There is an added complexity for those of us who are willing to collaborate with and even learn from complementarians. We love the church and the Scriptures and don’t want to “burn it all down.”
Progressives see us as “fraternizing with the enemy,” and yet we never fit into complementarian circles. So we end up feeling like misfits in the conversation—buffeted by both sides of an immensely polarized church, which often regards the gospel of Jesus as second fiddle to the debates of the day.
In my own denomination, my sisters who are clergy are lightning rods in ways they never asked to be. They serve their churches. They each submit to their bishop. And they often have to navigate criticism about everything from their voice to their theology in ways that men do not.
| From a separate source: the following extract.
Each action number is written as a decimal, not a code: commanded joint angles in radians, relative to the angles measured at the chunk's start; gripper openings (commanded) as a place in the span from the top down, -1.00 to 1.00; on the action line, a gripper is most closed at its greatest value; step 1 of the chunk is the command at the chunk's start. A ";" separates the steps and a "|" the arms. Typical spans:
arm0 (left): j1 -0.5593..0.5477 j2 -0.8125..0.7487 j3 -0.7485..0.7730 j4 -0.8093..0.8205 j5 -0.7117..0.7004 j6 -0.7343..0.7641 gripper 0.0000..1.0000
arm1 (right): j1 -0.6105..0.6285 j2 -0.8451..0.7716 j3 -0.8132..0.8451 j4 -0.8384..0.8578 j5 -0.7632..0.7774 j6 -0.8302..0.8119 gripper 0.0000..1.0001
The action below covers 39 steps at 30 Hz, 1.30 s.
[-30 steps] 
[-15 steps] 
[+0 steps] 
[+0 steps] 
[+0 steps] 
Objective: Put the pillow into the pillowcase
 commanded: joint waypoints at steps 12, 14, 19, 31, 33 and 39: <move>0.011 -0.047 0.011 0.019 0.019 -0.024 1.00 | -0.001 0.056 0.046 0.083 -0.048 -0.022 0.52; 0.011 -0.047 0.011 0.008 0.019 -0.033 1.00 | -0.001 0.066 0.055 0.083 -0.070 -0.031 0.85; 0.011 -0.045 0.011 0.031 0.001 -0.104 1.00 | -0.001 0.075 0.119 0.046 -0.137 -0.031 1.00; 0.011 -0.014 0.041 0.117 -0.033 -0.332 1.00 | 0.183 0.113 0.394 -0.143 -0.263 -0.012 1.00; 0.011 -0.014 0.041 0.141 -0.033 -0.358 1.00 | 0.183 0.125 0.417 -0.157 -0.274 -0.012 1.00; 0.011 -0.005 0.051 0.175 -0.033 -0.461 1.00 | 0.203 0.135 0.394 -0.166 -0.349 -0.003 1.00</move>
Oh really? With that attitude, we can be thankful that she’s not leading any blind people.
And yet, they continue to be pastors. Because that is what they are: pastors, shepherds, mothers, servants.
Traitors. Rebellious servants. Man-hating hags. Living, walking curses against the Father Of All.
Yesterday, a younger woman in ministry sat on my couch and said, “I’m doing this to see people set free.” Because what draws us into ministry is Jesus and his mission. We aren’t motivated by second wave feminism or by “the impulses unleashed by liberation theology,” as Al Mohler put in his recent response to the Saddleback news. We want to serve the church with the gifts God has given.
Typical for a complementarian, he found some men to blame for female misconduct.
As a female priest, I often feel like an unwilling pundit in a culture war that I frankly find boring. What’s interesting to me about ministry isn’t convincing anyone that I’m worthy of a particular office. What’s interesting about ministry is participating in Jesus’ work in the church.